Entries supplied Start Marker

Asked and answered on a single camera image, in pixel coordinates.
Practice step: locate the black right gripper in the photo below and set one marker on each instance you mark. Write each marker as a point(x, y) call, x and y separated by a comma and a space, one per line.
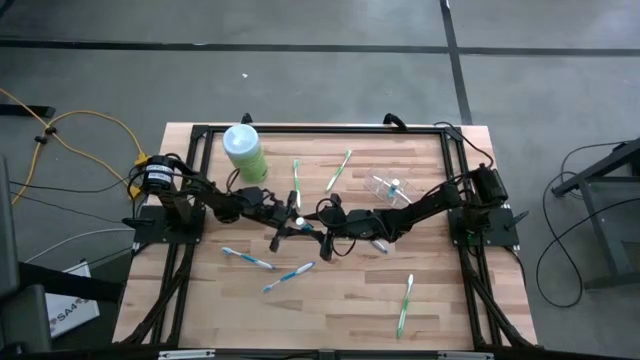
point(355, 225)

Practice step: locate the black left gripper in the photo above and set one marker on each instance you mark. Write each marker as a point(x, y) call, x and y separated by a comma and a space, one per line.
point(272, 210)

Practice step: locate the teal mouthwash bottle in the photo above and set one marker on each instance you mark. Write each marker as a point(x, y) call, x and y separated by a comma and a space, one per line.
point(394, 186)
point(300, 221)

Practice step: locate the green white toothbrush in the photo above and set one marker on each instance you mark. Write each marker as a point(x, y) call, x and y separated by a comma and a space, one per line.
point(296, 182)
point(338, 171)
point(404, 307)

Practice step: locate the blue white toothbrush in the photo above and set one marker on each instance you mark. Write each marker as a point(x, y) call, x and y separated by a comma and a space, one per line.
point(247, 258)
point(380, 245)
point(290, 276)

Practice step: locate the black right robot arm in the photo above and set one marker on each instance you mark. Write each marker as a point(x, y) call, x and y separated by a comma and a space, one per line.
point(425, 207)

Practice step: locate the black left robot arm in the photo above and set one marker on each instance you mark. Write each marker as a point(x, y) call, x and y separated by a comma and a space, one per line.
point(215, 197)

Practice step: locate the clear acrylic organizer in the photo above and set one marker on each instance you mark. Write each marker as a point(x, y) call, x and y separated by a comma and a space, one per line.
point(380, 182)

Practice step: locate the green disinfecting wipes canister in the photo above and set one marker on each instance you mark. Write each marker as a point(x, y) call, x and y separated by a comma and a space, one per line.
point(247, 160)

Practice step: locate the white printed sign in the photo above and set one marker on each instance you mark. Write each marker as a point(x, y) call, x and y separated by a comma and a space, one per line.
point(75, 312)

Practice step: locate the black metal stand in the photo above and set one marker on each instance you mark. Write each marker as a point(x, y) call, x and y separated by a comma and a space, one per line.
point(595, 169)

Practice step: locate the black floor bar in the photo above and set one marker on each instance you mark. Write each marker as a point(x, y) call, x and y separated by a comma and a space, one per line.
point(30, 111)

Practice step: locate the silver bracket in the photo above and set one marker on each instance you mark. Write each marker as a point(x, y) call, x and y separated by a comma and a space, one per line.
point(185, 354)
point(465, 356)

Entries supplied End Marker

Without including any picture, copy the listing above exactly and in full.

## Exercise result
Asked and answered on a single camera image, in pixel coordinates.
Practice step: locate the black right gripper in the photo below and set one marker on each instance you mark. Write each marker as a point(x, y) call, x and y separated by a comma and a space, one per line.
point(355, 225)

Practice step: locate the black left gripper in the photo above and set one marker on each instance you mark. Write each marker as a point(x, y) call, x and y separated by a comma and a space, one per line.
point(272, 210)

Practice step: locate the teal mouthwash bottle in the photo above and set one marker on each instance you mark. Write each marker as a point(x, y) call, x and y separated by a comma and a space, one per line.
point(394, 186)
point(300, 221)

Practice step: locate the green white toothbrush in the photo above and set one marker on each instance you mark. Write each marker as a point(x, y) call, x and y separated by a comma and a space, one per line.
point(296, 182)
point(338, 171)
point(404, 307)

Practice step: locate the blue white toothbrush in the photo above and set one marker on each instance you mark. Write each marker as a point(x, y) call, x and y separated by a comma and a space, one per line.
point(247, 258)
point(380, 245)
point(290, 276)

Practice step: locate the black right robot arm in the photo above and set one marker on each instance you mark. Write each marker as a point(x, y) call, x and y separated by a comma and a space, one per line.
point(425, 207)

Practice step: locate the black left robot arm in the photo above and set one marker on each instance you mark. Write each marker as a point(x, y) call, x and y separated by a comma and a space, one per line.
point(215, 197)

Practice step: locate the clear acrylic organizer in the photo above and set one marker on each instance you mark. Write each marker as a point(x, y) call, x and y separated by a comma and a space, one per line.
point(380, 182)

Practice step: locate the green disinfecting wipes canister in the photo above and set one marker on each instance you mark. Write each marker as a point(x, y) call, x and y separated by a comma and a space, one per line.
point(247, 160)

Practice step: locate the white printed sign in the photo above and set one marker on each instance you mark. Write each marker as a point(x, y) call, x and y separated by a comma and a space, one per line.
point(75, 312)

Practice step: locate the black metal stand in the photo above and set one marker on each instance you mark. Write each marker as a point(x, y) call, x and y separated by a comma and a space, one per line.
point(595, 169)

Practice step: locate the black floor bar in the photo above and set one marker on each instance you mark. Write each marker as a point(x, y) call, x and y separated by a comma and a space, one per line.
point(30, 111)

Practice step: locate the silver bracket in the photo above and set one marker on each instance you mark. Write each marker as a point(x, y) call, x and y separated by a comma and a space, one per line.
point(185, 354)
point(465, 356)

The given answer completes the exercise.